Some experts say the science to support vaccinating those primed with COVID doesn’t exist and there’s a potential risk of harm, including death, in vaccinating those who’ve already had the disease or were recently infected.
In December 2020, the Centers for Disease Control and Prevention (CDC) Advisory Committee on Immunization Practices issued a report authored by 15 scientists that falsely claimed a Pfizer study proved the vaccine was highly effective or showed “Consistent high efficacy” for people who’d already had coronavirus — “SARS-CoV 2.”
Award-winning scientist and Congressman Thomas Massie (R-Ky.) called out the CDC when he found that vaccine studies showed no benefit to people who had coronavirus and that getting vaccinated didn’t change their odds of getting reinfected.
The CDC claimed “the COVID vaccine would save your life or save you from suffering, even if you’ve already had the virus and recovered, which has not been demonstrated in either the Pfizer or Moderna trials,” Massie said in an interview with Full Measure.

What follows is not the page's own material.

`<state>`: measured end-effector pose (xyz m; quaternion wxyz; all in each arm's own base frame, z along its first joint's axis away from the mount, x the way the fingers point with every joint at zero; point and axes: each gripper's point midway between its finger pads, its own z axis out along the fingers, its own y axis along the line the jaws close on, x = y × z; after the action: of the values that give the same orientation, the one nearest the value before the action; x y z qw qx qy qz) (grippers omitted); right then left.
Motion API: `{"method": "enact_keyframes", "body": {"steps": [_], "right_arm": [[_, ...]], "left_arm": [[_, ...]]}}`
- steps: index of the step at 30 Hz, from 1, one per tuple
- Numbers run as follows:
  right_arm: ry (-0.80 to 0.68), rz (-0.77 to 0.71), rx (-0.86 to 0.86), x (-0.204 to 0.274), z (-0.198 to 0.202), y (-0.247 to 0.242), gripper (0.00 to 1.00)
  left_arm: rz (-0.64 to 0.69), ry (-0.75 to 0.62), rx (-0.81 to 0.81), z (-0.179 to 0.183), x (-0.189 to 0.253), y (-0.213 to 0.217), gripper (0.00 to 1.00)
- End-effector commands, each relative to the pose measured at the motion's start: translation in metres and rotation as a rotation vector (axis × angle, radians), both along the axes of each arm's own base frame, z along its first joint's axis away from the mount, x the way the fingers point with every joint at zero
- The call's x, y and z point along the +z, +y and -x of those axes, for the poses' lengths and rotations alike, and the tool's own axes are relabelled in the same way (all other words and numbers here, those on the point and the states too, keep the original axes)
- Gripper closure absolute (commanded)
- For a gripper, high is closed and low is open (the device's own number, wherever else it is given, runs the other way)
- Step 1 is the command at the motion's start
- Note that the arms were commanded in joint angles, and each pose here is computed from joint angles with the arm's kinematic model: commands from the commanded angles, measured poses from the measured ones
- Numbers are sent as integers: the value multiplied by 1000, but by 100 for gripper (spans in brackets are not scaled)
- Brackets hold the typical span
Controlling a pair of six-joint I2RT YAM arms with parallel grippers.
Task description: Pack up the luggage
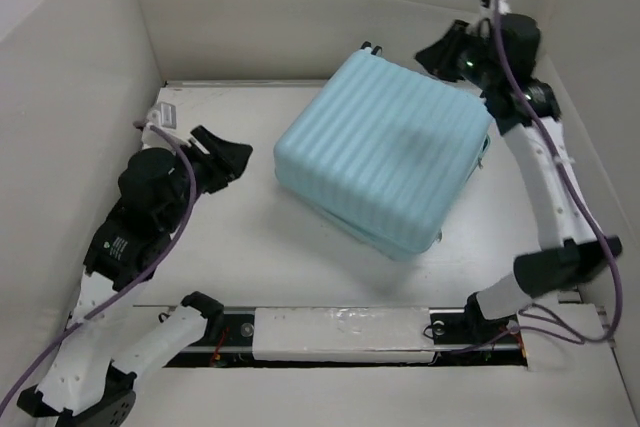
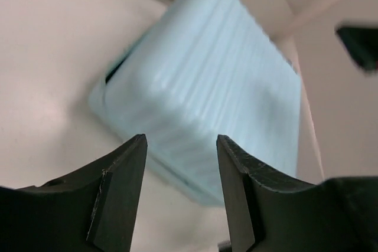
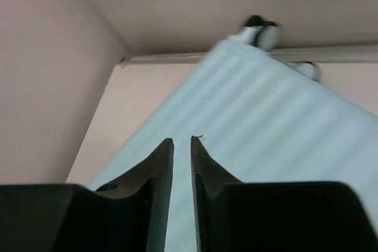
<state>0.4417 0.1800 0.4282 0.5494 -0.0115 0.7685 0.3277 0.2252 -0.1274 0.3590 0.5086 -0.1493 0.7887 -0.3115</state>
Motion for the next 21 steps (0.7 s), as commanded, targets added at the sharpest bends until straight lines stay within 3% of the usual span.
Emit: {"method": "enact_keyframes", "body": {"steps": [1, 3, 4, 8, 11, 12, 14, 15, 16, 21], "right_arm": [[-20, 38, -255, -6, 31, -73, 79], [39, 36, -423, -27, 43, -121, 95], [114, 62, -534, -59, 50, -146, 100], [262, 64, -746, -115, 92, -210, 100], [385, 54, -867, -163, 107, -241, 100], [397, 49, -873, -171, 107, -245, 100], [459, 8, -865, -195, 105, -246, 100], [485, 7, -852, -206, 99, -245, 100], [497, -7, -838, -211, 95, -243, 100], [510, -21, -466, -227, 54, -159, 100]], "left_arm": [[-57, -49, 132, -47, 16, 9, 53], [-95, -46, 111, -85, 16, -11, 52], [-108, -43, 113, -100, 18, -14, 52], [-31, 10, 46, -193, 7, -7, 51], [33, 32, -12, -235, -12, -3, 51], [47, 79, -7, -263, -33, 2, 51], [73, 156, -83, -282, -59, -10, 53], [85, 139, -114, -294, -47, -16, 54], [97, 224, -201, -305, -88, -36, 55], [81, 323, -356, -299, -141, -93, 58]]}}
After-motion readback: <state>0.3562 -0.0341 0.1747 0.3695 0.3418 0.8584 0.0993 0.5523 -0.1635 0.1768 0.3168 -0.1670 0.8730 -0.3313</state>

Massie contacted officials at the CDC about the misinformation. They acknowledged it was false, but instead of correcting it, tried to rephrase their mistake. Massie and other scientists said the new wording still wrongly implies vaccines work in people who previously had COVID.
“And instead of fixing it, they proposed repeating it and just phrasing their mistake differently. So, at that point, right now I consider it a lie. I think the CDC is lying about the efficacy of the vaccine based on the Pfizer trials, for those who have already had the coronavirus,” Massie said.
The CDC recommends people get vaccinated even if they’ve already had COVID, as experts do not know how long “you are protected from getting sick again after recovering from COVID, and it is possible — although rare — that you could be infected with the virus that causes COVID again.”
On Feb. 23, Francis Collins, director of the National Institutes of Health (NIH), published a blog post stating that people who’ve had COVID still needed the vaccine, while referencing a study that suggested they didn’t.
Citing a pre-print published on medRxiv, Collins wrote that the immune response to the first vaccine dose in a person who’s already had COVID is equal to, or in some cases better, than the response to the second dose in a person who hasn’t had COVID. He said the “results raise the possibility that one dose might be enough for someone who’s been infected with SARS-CoV-2 and already generated antibodies against the virus.”
Yet, Collins made the case that people who have already had COVID would have a robust antibody response when later exposed to the virus — whether that’s through natural exposure or via the spike protein from a COVID vaccine.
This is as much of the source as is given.